For anyone who set up a self-managed super fund (SMSF) on advice and later discovered it was really not for them, a recommendation from the Australian Securities and Investments Commission (ASIC) might be music to their ears.
ASIC is advocating a minimum balance for SMSFs as a means of better protecting consumers and banning limited recourse borrowing arrangements (LRBAs) when SMSF trustees borrow for investments. Again, the purpose is to protect consumers and their retirement nest eggs.
The move comes as the big four banks and AMP retreat from lending to SMSFs to buy residential investments in the wake of softer property prices and the financial services royal commission.
About one million SMSF balances in Australia account for $750 billion or one-third of all superannuation funds. However, there are concerns that too many SMSFs with small balances and inexperienced managers are costing the economy.

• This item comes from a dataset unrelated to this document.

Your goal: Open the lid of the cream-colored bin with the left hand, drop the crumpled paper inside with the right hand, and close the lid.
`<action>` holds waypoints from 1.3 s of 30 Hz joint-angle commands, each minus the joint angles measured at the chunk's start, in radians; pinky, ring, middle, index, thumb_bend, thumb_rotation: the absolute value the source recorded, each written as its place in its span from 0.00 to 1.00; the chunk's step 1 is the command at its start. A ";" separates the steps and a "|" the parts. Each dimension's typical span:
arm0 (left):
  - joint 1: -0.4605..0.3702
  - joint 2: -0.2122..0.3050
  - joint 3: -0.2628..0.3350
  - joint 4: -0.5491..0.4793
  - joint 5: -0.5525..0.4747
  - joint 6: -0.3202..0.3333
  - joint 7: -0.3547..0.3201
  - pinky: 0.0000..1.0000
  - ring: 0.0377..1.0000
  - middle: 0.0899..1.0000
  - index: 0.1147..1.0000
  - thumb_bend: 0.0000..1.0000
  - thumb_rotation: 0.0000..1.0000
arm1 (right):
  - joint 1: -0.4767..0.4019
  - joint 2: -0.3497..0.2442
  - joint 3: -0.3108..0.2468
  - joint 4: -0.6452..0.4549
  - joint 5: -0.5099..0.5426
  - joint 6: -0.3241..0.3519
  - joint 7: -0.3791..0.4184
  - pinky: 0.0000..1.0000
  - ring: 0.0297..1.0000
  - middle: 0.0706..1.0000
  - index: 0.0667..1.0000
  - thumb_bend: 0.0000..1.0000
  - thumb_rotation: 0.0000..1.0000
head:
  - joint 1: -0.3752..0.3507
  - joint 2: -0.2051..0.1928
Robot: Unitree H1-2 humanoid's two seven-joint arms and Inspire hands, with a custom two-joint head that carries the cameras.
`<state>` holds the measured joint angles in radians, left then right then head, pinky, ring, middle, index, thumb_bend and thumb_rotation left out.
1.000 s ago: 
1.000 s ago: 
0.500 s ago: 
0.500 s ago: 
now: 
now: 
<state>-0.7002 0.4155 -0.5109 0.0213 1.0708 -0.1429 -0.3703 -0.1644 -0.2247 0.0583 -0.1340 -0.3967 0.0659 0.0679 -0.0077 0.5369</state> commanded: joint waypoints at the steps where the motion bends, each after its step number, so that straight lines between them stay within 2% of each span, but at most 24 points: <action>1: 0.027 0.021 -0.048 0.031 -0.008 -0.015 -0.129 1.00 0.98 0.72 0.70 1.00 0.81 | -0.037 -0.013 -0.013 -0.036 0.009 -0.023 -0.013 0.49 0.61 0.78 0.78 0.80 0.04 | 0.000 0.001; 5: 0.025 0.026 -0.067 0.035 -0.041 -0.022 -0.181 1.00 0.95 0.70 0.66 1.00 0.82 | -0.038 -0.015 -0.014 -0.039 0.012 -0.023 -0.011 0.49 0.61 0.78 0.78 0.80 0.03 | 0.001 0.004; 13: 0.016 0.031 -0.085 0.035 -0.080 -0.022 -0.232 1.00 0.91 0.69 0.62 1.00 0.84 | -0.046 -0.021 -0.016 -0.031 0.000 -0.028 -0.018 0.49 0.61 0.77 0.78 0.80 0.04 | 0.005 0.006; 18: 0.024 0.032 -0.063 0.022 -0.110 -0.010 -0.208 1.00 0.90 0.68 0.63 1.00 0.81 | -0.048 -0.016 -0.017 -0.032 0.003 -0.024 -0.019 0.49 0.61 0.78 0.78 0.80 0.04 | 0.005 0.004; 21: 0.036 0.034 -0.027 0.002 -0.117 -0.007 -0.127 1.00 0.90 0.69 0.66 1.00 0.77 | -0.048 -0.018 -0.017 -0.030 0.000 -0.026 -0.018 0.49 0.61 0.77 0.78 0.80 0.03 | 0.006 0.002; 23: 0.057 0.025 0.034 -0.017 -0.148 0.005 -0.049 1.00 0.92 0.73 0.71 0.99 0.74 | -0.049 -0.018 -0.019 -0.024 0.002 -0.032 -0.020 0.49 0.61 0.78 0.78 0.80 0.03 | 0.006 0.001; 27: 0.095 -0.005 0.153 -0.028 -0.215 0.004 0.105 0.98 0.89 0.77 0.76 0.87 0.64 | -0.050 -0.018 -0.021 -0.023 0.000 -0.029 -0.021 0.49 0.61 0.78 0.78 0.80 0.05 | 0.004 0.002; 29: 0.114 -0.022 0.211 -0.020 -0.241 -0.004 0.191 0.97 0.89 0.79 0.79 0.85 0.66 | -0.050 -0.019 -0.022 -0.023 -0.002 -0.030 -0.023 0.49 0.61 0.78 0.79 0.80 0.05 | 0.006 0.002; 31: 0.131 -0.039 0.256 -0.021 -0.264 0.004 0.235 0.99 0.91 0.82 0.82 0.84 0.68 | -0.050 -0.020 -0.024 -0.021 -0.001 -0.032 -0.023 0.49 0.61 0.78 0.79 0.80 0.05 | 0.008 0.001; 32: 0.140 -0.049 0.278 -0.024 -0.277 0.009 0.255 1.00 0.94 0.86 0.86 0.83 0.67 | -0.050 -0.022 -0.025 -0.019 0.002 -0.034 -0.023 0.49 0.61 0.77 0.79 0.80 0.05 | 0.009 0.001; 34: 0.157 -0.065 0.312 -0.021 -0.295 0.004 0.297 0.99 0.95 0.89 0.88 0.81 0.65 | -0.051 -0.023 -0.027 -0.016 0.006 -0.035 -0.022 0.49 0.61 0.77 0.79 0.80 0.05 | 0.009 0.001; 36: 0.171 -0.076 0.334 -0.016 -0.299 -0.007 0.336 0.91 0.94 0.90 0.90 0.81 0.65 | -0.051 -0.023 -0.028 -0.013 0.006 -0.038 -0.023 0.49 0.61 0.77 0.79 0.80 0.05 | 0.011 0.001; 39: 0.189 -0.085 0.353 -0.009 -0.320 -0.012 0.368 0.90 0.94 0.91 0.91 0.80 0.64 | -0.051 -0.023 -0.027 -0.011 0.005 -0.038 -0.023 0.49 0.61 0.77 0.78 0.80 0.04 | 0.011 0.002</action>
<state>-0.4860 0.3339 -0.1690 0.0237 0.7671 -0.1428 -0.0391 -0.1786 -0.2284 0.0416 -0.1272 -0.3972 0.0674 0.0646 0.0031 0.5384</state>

A Productivity Commission report into super showed that SMSFs with less than $1 million in assets perform “significantly” worse than retail or industry funds. “It is not clear how many of these will perform better in future as they grow in size,” the report says.
Industry Super Australia reported earlier this year that SMSF members “have potentially wasted billions in life savings due to poor performance”.

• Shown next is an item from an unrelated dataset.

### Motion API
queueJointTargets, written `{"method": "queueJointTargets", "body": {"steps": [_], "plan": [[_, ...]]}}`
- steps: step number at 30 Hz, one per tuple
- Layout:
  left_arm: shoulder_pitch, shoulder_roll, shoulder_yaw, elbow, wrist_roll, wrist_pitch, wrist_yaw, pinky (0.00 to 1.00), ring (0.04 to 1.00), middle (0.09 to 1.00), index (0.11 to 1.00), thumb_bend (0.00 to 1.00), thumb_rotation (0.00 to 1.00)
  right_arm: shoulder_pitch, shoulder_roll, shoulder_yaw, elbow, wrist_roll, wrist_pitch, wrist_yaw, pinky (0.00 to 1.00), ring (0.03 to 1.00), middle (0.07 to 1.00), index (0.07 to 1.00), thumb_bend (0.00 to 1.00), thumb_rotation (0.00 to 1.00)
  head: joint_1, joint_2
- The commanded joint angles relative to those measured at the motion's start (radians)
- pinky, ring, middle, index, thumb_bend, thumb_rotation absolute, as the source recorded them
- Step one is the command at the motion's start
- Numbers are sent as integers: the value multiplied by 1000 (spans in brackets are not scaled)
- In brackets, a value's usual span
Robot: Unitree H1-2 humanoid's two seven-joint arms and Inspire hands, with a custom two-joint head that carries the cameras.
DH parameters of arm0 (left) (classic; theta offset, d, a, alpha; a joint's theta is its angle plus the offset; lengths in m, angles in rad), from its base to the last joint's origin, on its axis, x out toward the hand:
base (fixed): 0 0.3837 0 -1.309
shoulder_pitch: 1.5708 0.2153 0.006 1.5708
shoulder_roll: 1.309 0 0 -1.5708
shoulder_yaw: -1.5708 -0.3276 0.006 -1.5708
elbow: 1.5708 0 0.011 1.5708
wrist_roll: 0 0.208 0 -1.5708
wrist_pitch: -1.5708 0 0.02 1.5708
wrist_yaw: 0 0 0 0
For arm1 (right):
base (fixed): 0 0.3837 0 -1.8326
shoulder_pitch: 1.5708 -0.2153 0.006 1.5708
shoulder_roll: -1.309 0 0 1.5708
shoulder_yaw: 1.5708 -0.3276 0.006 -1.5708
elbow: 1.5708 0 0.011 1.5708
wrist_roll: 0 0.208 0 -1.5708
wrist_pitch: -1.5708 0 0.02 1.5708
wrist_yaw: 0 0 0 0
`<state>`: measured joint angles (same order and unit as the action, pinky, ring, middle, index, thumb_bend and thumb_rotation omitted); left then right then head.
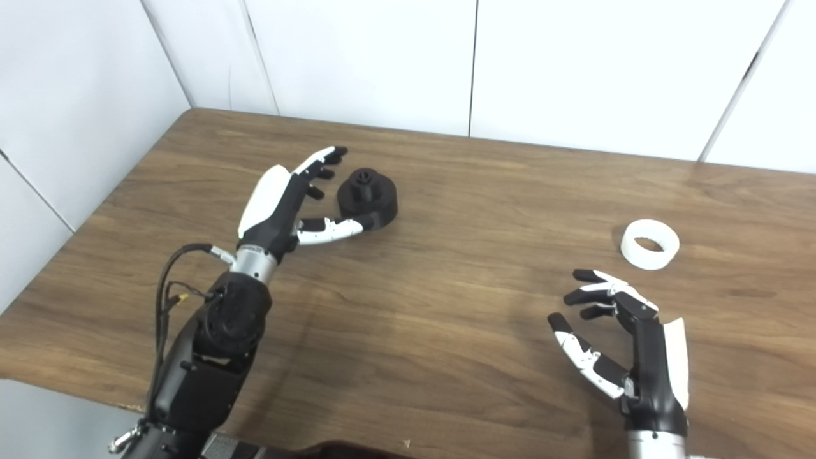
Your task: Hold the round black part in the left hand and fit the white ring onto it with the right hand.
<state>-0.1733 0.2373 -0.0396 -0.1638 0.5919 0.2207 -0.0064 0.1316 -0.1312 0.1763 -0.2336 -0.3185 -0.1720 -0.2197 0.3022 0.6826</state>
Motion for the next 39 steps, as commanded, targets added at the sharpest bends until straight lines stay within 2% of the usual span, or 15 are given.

Australian Tax Office (ATO) statistics show that SMSF membership continues to grow despite 40 per cent of funds receiving zero or negative return on assets in 2016.
The Australian Financial Review reported: “The (ATO) briefing note says SMSFs with less than $2 million of assets were, on average, worse off than members of an Australian Prudential Regulation Authority (APRA) regulated fund. It says an SMSF with a balance of between $1 million to $2 million generated a 2.2 per cent return on assets, while SMSFs with balances less than $200,000 suffered negative returns. In contrast, industry super fund members generated average returns of 4.1 per cent over the same period.”
Answering a question on notice from the Parliamentary Joint Committee on Corporations and Financial Services this week, ASIC listed “possible policy solutions” to SMSF issues.
It wants more education for members, better financial advice for consumers considering SMSFs, better oversight, and says minimum balances should be investigated but did not suggest an amount.
It said: “Consideration could be given to prohibiting LRBAs and/or mandating a minimum SMSF balance.
“We note the Council of Financial Regulators is currently considering LRBAs and is due to report to the Government by the end of this year.”
ASIC suggested that promoters of SMSFs undergo specific education to ensure their advice did not disadvantage older Australians.
“This could involve imposing an obligation on SMSF promoters to consider the type of consumer whose needs would be addressed by establishing the SMSF and the channel best suited to distributing the SMSF as a product class.”
It also suggested new training and education standards be set by the Financial Adviser Standards and Ethics Authority (FASEA) to improve the quality of financial advice provided to consumers.
Do you have an SMSF? Do you believe you are getting good value from the fund? Is your SMSF performing better than retail and industry funds of a similar size?